From: nick on
I'd like to hear this group's reaction on a javascript compression
script I've been working on. It uses the LZW algorithm and base85
encoding to squeeze large scripts down to size.

Quick test...

used this: http://ajax.googleapis.com/ajax/libs/jquery/1.4.2/jquery.min.js
original size: 72173
compressed: 44782

You can test it here:
http://pressjs.googlecode.com/svn/trunk/build/test.html

Browse the source:
http://code.google.com/p/pressjs/source/browse/#svn/trunk/src

I'd love to hear what you guys think, esp. any way we could optimize
it for speed or size, or if you catch any bugs / memory leaks /
namespace pollution / stupid programming fails / etc. Thanks!
From: Sean Kinsey on
On May 22, 11:10 pm, nick <nick...(a)fastmail.fm> wrote:
> I'd like to hear this group's reaction on a javascript compression
> script I've been working on. It uses the LZW algorithm and base85
> encoding to squeeze large scripts down to size.
>
> Quick test...
>
> used this:http://ajax.googleapis.com/ajax/libs/jquery/1.4.2/jquery.min.js
> original size: 72173
> compressed: 44782
>
> You can test it here:http://pressjs.googlecode.com/svn/trunk/build/test.html
>
> Browse the source:http://code.google.com/p/pressjs/source/browse/#svn/trunk/src
>
> I'd love to hear what you guys think, esp. any way we could optimize
> it for speed or size, or if you catch any bugs / memory leaks /
> namespace pollution / stupid programming fails / etc. Thanks!


I'm sorry to say that your attempt to 'compress' code has failed. Did
you ever take into consideration that gzip (used to served compressed
files) also use LZW (and in a more efficient way than you are)?

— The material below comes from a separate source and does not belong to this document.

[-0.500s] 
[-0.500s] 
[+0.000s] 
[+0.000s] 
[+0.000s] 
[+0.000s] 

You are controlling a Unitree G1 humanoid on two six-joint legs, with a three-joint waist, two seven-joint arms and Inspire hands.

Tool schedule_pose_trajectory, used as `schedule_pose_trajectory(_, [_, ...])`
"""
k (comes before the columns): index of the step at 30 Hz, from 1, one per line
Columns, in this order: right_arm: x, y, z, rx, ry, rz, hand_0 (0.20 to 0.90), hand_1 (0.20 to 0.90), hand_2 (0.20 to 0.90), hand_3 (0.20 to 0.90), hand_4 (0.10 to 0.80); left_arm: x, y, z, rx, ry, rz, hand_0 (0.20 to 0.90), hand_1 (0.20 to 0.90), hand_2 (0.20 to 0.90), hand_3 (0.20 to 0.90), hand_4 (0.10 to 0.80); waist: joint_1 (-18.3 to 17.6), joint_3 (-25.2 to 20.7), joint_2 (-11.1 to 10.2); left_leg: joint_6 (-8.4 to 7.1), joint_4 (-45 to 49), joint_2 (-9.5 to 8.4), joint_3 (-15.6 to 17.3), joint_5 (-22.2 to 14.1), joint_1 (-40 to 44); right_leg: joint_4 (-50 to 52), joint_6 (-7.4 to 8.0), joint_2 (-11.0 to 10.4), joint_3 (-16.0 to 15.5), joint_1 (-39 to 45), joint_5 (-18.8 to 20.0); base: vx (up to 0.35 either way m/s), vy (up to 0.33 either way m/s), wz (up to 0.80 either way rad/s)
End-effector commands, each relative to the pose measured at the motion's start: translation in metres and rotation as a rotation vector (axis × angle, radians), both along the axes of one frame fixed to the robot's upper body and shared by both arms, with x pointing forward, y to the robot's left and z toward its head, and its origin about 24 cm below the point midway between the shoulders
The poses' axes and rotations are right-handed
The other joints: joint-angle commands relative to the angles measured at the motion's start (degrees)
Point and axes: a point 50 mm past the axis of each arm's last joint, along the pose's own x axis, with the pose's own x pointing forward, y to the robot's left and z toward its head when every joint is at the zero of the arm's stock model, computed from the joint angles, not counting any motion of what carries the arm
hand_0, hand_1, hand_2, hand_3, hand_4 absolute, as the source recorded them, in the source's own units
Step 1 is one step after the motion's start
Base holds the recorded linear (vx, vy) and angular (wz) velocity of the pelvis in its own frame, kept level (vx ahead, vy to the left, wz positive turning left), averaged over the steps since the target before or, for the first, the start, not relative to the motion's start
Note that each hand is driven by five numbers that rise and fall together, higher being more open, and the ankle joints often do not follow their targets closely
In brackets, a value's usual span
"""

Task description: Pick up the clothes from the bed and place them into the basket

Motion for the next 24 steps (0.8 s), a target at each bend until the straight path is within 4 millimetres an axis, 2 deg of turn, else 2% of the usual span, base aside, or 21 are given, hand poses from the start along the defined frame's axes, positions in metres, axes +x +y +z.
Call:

A quick test I did with an input file of 56.3KB:
Direct compression using 7-Zip into a .gz archive = 12KB
Compression using pressjs and then compressed into a .gz archive:
20.9KB

And the same using a minified version of the same script
Direct compression using 7-Zip into a .gz archive = 4.51KB
Compression using pressjs and then compressed into a .gz archive:
7.68KB

Not to mention the added overhead of having to decompress the file
after the UA has downloaded the file.

The only scenario where this method would be beneficial is where gzip
is not used on the server, bad caching directives are used causing the
file to be downloaded in full each time, and the extra time used
downloading is higher than the extra time needed to decompress.
Hopefully that isn't a too-common scenario.

But hey, it was probably fun to create :)
From: Johannes Baagoe on
nick :

> http://pressjs.googlecode.com/svn/trunk/build/test.html

"Où qu'il réside, même aux îles Caïmans, tout Français inscrit au rôle
paiera son dû dès Noël" (length 92) "compresses" to 118 characters.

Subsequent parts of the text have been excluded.